O teste é apenas um exemplo das medidas que as empresas europeias estão a adotar para vender produtos mais saudáveis. Portugal, Espanha, França, Reino Unido e Holanda são países que têm introduzido impostos como o fat tax, aplicado sobre alimentos nocivos à saúde.

"Se dissermos aos consumidores que um produto tem menos açúcar, eles vão parar de comprar porque acham que o sabor é pior", refere, à Bloomberg, Kate Ewart, responsável de desenvolvimento da maior retalhista britânica, a Tesco. A comunicação das mudanças tem, por isso, de ser feita com todo o cuidado. "Temos de reeducar, lentamente, os gostos dos consumidores. É um desafio constante." Atualmente, os molhos de cozinha já têm menos 18% de açúcar e os cereais de pequeno-almoço uma redução de 9,5%.
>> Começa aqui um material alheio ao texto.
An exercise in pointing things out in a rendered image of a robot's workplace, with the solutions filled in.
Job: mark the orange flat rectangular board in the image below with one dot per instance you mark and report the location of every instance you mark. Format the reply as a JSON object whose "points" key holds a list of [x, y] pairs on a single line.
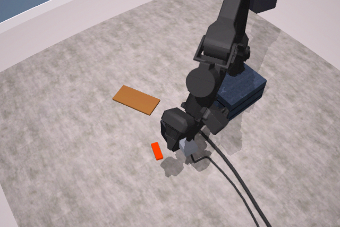
{"points": [[136, 100]]}

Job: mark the orange-red rectangular block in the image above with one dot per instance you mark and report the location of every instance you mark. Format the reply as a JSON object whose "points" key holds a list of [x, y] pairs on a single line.
{"points": [[156, 150]]}
Também no Reino Unido, a cadeia de supermercados Sainsbury está a tentar remover o açúcar "em segredo", segundo a nutricionista Julie Dean. A redução foi de 13% na grande maioria dos cereais, 70% na limonada e 30% na bebida de cola. Na Sainsbury, a estratégia tem passado, primeiro, por retirar o máximo de açúcar sem prejudicar gravemente o sabor; depois, experimentam-se vários tipos de ado- çantes para haver um equilíbrio. Ainda assim, podem surgir algumas falhas: "Há sempre um pouco de alterações no início, porque as pessoas são mesmo muito sensíveis, especialmente se consomem os produtos no longo prazo", indica a especialista.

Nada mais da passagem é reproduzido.